Required action:
Please reproduce exactly the lines that begin the listing below, up to and including the line where "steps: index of" occurs.

Records for the task:
*****
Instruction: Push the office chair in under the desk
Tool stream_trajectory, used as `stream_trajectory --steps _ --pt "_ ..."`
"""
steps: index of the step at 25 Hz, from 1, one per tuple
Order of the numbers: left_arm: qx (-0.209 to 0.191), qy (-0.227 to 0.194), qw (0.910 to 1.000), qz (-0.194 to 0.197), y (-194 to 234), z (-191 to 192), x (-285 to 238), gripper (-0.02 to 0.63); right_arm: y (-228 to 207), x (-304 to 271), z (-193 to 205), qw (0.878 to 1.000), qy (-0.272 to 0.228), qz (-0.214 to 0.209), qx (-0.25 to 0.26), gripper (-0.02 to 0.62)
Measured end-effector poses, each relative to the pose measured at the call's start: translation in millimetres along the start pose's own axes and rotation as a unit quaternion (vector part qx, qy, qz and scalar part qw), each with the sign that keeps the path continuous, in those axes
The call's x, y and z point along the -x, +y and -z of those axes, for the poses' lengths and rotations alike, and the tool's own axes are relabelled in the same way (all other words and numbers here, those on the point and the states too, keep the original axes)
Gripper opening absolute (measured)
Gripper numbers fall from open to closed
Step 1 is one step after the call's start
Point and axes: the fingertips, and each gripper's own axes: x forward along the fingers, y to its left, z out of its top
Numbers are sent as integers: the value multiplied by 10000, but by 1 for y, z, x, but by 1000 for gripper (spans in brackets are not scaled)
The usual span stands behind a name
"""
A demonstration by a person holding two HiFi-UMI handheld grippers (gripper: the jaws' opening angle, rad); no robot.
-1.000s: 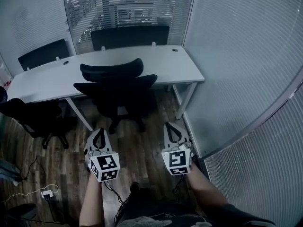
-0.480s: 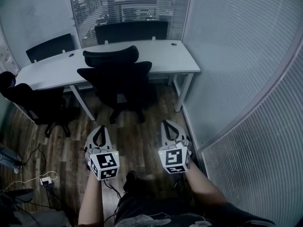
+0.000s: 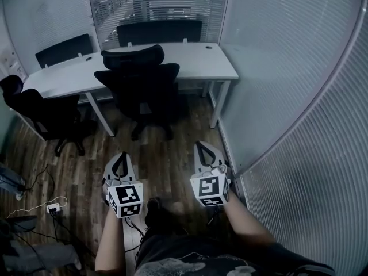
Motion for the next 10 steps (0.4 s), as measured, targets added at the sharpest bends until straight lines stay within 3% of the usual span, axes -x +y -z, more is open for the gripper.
stream_trajectory --steps 10 --pt "125 40 9998 -129 1 0 15 17 6 11 -5 9997 -125 -147 152 23"
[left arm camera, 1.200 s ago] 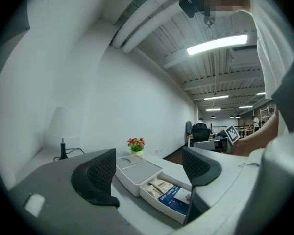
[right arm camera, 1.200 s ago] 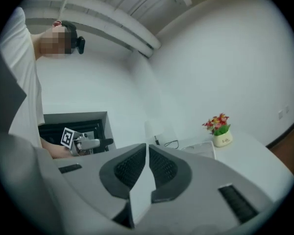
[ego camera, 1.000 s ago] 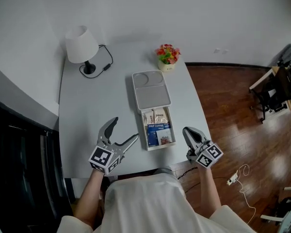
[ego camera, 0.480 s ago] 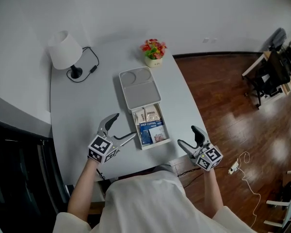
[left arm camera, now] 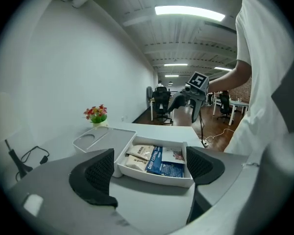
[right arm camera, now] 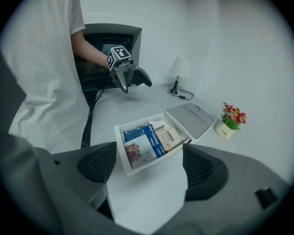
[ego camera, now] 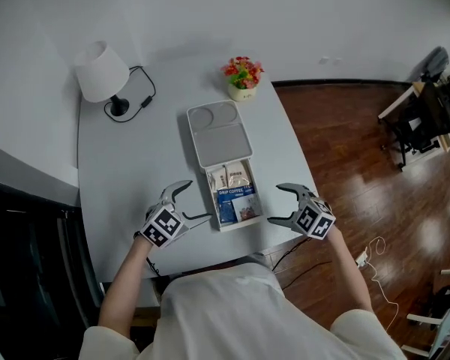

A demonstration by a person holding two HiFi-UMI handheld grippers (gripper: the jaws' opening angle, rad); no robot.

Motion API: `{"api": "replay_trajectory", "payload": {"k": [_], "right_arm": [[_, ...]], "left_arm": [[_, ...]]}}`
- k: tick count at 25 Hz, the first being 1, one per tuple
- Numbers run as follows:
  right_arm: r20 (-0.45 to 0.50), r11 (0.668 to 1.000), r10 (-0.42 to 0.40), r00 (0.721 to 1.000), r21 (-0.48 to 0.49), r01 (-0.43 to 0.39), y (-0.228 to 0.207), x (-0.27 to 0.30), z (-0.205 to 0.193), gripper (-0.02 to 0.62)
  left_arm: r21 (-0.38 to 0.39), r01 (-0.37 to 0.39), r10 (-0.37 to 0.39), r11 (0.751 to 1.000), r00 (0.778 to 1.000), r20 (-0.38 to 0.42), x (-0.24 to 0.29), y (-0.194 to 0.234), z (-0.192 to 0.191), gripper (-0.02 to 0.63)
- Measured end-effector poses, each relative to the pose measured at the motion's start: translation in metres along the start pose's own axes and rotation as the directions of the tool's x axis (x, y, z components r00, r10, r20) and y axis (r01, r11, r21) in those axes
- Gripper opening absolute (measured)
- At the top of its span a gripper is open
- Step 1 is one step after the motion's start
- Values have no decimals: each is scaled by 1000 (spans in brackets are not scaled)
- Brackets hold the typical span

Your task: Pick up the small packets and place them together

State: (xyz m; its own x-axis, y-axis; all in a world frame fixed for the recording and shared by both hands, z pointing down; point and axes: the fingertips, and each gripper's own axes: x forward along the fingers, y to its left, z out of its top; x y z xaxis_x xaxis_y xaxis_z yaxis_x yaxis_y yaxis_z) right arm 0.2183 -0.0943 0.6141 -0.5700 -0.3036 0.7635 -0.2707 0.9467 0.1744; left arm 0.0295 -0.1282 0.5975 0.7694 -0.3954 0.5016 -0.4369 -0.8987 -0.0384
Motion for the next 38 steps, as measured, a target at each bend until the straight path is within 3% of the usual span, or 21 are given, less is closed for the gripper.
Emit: {"api": "replay_trajectory", "payload": {"k": [4,8,9,10,15,17,22,23,26,32,36,38], "right_arm": [[-130,975,162,978,-133,-179,-2,46,4,411],[-271,911,286,919,-220,-349,11,93,2,405],[-307,893,304,902,-239,-382,15,101,-1,337],[-340,875,314,886,-258,-409,18,109,-5,311],[-464,825,347,815,-263,-501,28,134,-26,311],[-488,817,343,802,-265,-511,30,139,-31,311],[-511,836,296,807,-270,-478,29,151,-33,307],[-510,841,282,813,-276,-465,28,153,-33,267],[-498,854,254,829,-288,-434,27,153,-30,251],[-465,868,225,856,-304,-393,28,147,-25,156],[-434,876,227,872,-301,-377,27,133,-15,98],[-412,877,236,880,-300,-375,29,124,-7,98]], "left_arm": [[-40,-25,25,999,1000,9,-5,1,-4,459],[-77,-55,56,996,998,19,-14,-1,-10,459],[-87,-64,66,994,998,22,-17,-2,-11,459],[-98,-74,77,992,997,25,-21,-3,-12,459],[-140,-121,128,983,991,40,-42,-6,-18,459],[-153,-136,143,979,989,40,-49,-7,-22,459],[-190,-172,183,967,982,42,-62,-8,-31,459],[-194,-177,189,965,981,44,-64,-8,-32,459],[-202,-188,202,961,978,51,-69,-9,-33,459],[-207,-209,227,956,972,65,-77,-8,-35,459],[-209,-217,237,954,968,78,-83,-7,-32,459],[-210,-221,243,952,966,85,-86,-7,-29,459]]}}
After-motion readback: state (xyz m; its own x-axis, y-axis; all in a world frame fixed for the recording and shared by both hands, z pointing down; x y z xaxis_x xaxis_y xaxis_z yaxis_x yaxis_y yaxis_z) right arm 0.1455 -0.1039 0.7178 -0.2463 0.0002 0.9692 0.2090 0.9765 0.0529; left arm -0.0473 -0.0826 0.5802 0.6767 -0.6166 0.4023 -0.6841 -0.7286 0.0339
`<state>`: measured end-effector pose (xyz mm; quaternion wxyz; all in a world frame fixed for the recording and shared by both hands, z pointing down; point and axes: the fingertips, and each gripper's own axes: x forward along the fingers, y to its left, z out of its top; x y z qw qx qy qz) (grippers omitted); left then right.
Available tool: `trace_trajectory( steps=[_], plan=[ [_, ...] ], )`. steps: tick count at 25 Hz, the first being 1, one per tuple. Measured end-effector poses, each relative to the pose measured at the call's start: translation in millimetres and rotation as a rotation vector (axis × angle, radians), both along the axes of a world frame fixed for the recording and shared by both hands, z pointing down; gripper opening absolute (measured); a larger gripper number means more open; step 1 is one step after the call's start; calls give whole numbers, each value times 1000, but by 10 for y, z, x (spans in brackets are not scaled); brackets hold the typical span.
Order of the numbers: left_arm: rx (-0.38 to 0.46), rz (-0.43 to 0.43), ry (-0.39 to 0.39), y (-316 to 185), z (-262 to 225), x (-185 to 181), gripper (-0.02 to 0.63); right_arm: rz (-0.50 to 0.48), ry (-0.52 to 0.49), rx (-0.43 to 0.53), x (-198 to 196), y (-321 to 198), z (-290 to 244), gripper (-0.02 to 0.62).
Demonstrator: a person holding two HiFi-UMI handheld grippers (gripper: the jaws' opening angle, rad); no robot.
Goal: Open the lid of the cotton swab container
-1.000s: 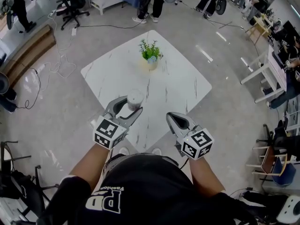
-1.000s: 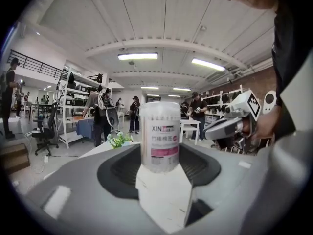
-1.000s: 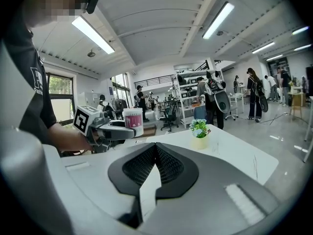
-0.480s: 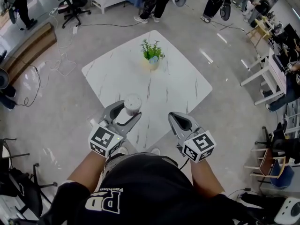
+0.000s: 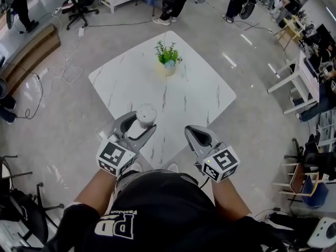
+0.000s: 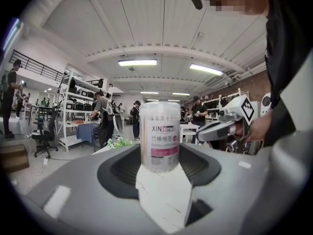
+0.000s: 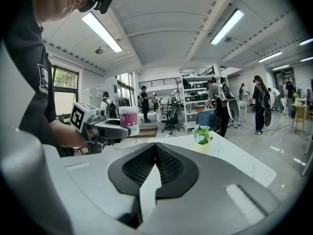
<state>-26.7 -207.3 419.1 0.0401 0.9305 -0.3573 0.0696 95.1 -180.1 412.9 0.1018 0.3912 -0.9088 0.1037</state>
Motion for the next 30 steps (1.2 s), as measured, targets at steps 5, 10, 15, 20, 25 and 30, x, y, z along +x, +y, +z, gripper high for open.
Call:
trace_trajectory(
  steps=[5,10,15,20,25,30],
  plan=[
    [0,2,0,9,7,17,298,-21,-10,11,-46,16,-26,0],
    [-14,12,-6,45,66,31,298,-28,-21,31,-58,38,-53,16],
    [-24,7,-6,75,118,11,298,-24,6,40,-62,53,-37,89],
    [-21,12,-7,87,109,15,298,-21,7,43,-48,53,-69,124],
    [-24,16,-11,97,121,30,298,-19,5,43,-35,57,-89,153],
    [-30,15,-11,110,150,25,298,-15,-13,42,-19,59,-109,185]
  ],
)
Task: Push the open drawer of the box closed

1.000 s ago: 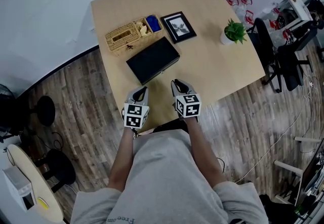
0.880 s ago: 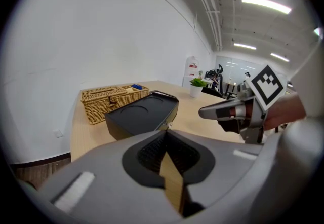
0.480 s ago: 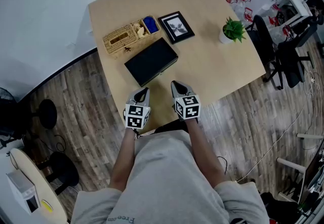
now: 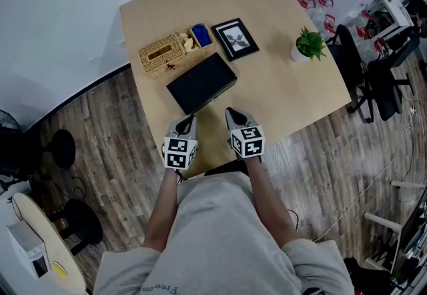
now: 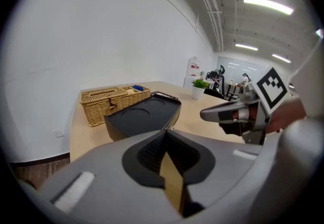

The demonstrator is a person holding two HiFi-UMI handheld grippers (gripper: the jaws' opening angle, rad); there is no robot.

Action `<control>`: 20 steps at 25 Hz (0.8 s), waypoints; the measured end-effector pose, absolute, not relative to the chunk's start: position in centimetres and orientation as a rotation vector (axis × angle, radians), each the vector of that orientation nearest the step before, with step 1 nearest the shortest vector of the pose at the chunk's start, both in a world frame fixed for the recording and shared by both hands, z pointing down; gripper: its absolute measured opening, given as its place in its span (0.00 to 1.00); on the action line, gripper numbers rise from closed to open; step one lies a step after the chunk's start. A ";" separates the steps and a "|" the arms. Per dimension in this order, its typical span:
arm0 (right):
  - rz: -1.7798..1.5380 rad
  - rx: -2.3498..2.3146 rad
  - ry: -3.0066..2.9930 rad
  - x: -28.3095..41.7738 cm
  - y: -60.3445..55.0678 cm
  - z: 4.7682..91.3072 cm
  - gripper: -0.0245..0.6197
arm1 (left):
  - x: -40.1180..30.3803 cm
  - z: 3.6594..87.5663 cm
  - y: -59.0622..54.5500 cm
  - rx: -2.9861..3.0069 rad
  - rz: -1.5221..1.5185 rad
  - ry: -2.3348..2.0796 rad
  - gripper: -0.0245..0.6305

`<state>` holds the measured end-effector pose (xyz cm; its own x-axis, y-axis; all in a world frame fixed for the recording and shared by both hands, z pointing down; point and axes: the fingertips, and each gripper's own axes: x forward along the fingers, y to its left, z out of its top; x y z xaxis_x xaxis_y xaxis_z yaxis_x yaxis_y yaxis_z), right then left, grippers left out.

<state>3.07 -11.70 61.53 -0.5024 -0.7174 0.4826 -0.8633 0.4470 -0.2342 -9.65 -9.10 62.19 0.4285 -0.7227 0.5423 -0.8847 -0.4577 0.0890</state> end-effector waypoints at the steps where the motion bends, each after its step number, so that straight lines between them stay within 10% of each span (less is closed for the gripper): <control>1: 0.657 1.350 -2.390 3.1 -11.8 61.5 0.04 | -9.7 62.2 -9.2 2.324 0.619 -1.375 0.12; 20: 0.667 1.356 -2.387 3.4 -12.1 61.5 0.04 | -9.8 62.1 -9.5 2.315 0.618 -1.380 0.12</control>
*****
Solution for this task:
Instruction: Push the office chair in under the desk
Tool stream_trajectory, used as `stream_trajectory --steps _ --pt "_ ..."`
"""
steps: index of the step at 25 Hz, from 1, one per tuple

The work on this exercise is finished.